The P5 have been accused many times for misusing the Veto power. The single negative vote of P5 carries the power to reject a resolution. The non-permanent members have a less important role in the UNSC as they do not have the power to veto. To pass a resolution nine votes are needed but if one of the P5 state votes against the resolution the other votes do not matter and the resolution is not passed.

The P5 states have used the veto power hundreds of times in order to serve their personal interests. From 1946-2016 the veto power has been used more than three hundred times. Russia tops the list by using veto 133 times. Most of the negative votes used by Russia were to serve the interests of its allies. For example, recently in the case of Syrian civil war Russian being a Syrian ally used the veto power 12 times to reject the resolutions related to sanctions and investigation of chemical weapons and referring Syria to International Criminal Court. The US comes second on the list by using veto 83 times from 1946-2016. Most of the negative votes by the US were on the resolutions related to Israel/Palestine conflict. China with 40 negative votes comes third on the list. Most of the negatives votes were against the resolution related to Taiwan issue, support of Russia, and on Burma Myanmar issue. The UK and France used 32 and 18 negative votes on the resolutions mostly related to Suez Canal and Rhodesian Crisis.

The Veto power system is unjust and un-democratic. It only serves the interests of the P5. The developing countries who are non-permanent members and non-veto holders have been longing for restructuring of UNSC and some of the new rising powers want permanent membership because they believe that they deserve to become a permanent member of UNSC.

Quest for Permanent membership of UNSC

The number of states has increased since the formation of the United Nations. The number of states increased from 51 to 118 until 1965. In this year the non-permanent seats of the UNSC were increased from six to ten; the permanent seats remained unchanged. Now as the number of states has increased to 192 the proponents of the restructuring of UNSC are demanding reforms in the UNSC and demands the enlargement of the permanent seats of the council.

The non-permanent seats are distributed on the basis of geography and the contributions made by the states or international peace and security. The representation of the permanent members of the UNSC is not proportional. The current structure of the UNSC is opposed by many states and they are asking for reforms.

Former Secretary General Annan proposed two models for the reforms in UNSC. The model A suggests to expand the number of UNSC seats to 24, including 3 new non-permanent seats and 6 new non-permanent seats with veto power.
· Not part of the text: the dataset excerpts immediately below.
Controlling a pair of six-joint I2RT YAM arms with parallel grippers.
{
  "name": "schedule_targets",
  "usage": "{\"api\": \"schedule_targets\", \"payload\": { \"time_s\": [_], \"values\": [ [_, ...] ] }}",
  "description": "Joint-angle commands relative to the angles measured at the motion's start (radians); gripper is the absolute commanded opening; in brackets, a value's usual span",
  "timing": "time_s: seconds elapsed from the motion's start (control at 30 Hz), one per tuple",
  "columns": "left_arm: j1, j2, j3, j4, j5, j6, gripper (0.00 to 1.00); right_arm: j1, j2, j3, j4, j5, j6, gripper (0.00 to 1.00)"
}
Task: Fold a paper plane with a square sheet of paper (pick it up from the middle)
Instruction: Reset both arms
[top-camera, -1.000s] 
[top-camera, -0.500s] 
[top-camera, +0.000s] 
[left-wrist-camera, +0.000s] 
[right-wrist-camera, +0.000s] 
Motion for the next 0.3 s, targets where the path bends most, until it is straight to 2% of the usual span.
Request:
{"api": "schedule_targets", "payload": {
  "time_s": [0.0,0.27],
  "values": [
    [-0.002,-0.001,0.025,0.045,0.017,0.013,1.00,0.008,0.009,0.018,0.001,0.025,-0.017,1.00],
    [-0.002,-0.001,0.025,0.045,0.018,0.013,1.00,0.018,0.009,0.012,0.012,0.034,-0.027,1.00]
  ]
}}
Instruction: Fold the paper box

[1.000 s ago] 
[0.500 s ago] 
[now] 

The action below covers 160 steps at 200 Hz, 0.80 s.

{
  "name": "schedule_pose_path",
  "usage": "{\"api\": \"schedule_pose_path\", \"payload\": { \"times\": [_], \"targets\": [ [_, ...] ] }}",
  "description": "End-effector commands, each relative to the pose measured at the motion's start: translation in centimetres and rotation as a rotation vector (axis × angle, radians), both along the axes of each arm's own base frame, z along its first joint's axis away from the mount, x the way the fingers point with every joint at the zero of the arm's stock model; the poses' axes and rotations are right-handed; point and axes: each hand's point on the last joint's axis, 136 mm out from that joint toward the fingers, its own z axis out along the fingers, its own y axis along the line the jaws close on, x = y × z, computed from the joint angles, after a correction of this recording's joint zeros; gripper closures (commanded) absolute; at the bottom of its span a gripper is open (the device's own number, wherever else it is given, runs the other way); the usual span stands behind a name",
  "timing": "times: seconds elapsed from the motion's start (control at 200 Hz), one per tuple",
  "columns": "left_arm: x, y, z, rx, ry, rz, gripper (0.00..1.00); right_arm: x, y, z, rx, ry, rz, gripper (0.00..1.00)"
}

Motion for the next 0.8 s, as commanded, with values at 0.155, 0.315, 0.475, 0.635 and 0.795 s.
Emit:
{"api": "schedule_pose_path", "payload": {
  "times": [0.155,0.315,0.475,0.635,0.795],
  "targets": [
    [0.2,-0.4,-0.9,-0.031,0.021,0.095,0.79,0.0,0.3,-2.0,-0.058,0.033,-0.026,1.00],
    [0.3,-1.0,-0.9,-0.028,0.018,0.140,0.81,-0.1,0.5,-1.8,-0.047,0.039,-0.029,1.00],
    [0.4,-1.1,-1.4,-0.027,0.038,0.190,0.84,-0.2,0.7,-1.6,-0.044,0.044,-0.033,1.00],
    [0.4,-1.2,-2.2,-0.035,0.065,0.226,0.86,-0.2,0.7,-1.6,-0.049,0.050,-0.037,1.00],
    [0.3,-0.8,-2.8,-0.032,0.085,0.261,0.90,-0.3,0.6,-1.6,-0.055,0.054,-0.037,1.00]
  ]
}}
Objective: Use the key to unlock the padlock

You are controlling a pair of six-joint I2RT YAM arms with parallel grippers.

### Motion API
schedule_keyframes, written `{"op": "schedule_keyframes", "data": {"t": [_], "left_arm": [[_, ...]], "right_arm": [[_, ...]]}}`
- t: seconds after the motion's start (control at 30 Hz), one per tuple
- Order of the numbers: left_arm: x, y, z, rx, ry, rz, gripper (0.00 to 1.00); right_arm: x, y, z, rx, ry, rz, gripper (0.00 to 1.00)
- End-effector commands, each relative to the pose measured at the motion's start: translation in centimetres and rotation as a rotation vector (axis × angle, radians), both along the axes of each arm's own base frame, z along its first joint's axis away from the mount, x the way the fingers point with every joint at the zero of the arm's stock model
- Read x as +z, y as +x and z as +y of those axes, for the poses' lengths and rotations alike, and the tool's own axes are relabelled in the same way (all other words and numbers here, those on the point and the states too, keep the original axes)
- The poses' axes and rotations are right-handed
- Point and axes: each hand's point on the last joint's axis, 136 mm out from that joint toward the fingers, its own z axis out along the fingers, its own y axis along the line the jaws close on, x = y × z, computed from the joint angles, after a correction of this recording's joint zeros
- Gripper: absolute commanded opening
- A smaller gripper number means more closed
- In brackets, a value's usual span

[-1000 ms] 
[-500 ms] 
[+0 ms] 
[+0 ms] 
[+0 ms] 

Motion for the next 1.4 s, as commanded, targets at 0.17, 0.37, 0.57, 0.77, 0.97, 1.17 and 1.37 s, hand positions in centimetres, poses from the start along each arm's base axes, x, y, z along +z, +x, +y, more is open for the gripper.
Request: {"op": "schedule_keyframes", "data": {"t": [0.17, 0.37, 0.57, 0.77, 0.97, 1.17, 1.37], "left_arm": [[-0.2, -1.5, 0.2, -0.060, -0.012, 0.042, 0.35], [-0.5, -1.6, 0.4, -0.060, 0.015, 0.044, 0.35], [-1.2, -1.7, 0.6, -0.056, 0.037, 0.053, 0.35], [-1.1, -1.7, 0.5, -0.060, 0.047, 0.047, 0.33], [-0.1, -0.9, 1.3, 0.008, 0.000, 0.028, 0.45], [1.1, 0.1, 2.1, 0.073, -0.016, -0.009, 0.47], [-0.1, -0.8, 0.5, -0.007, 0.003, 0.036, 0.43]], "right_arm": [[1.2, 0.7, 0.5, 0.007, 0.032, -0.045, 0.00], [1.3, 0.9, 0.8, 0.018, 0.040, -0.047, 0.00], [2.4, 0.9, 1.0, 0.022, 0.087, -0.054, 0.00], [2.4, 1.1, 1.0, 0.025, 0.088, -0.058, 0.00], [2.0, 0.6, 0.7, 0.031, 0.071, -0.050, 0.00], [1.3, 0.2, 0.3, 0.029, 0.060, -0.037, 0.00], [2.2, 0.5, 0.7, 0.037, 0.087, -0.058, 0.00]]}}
The new permanent members should be from Europe (1 seat), Americas (1 seats), Africa (2 seats), and Asia Pacific (2 seats). The model B also suggests the expansion of seats from 15 to 24 but does not include new permanent seats. It suggests the 4 year terms for 8 members. Africa, Asia pacific, Europe and Americas will each get 2 non-permanent seats with a 4 year term. Another additional non-permanent seat will also be created.

Another group asking for reforms is G4 (Group of four) which includes Japan, Germany, India and Brazil. The G4 states are aspiring for permanent seats in the UNSC. These 4 states are economically and politically very strong. If more seats are created in the UNSC these countries are most likely to become permanent members.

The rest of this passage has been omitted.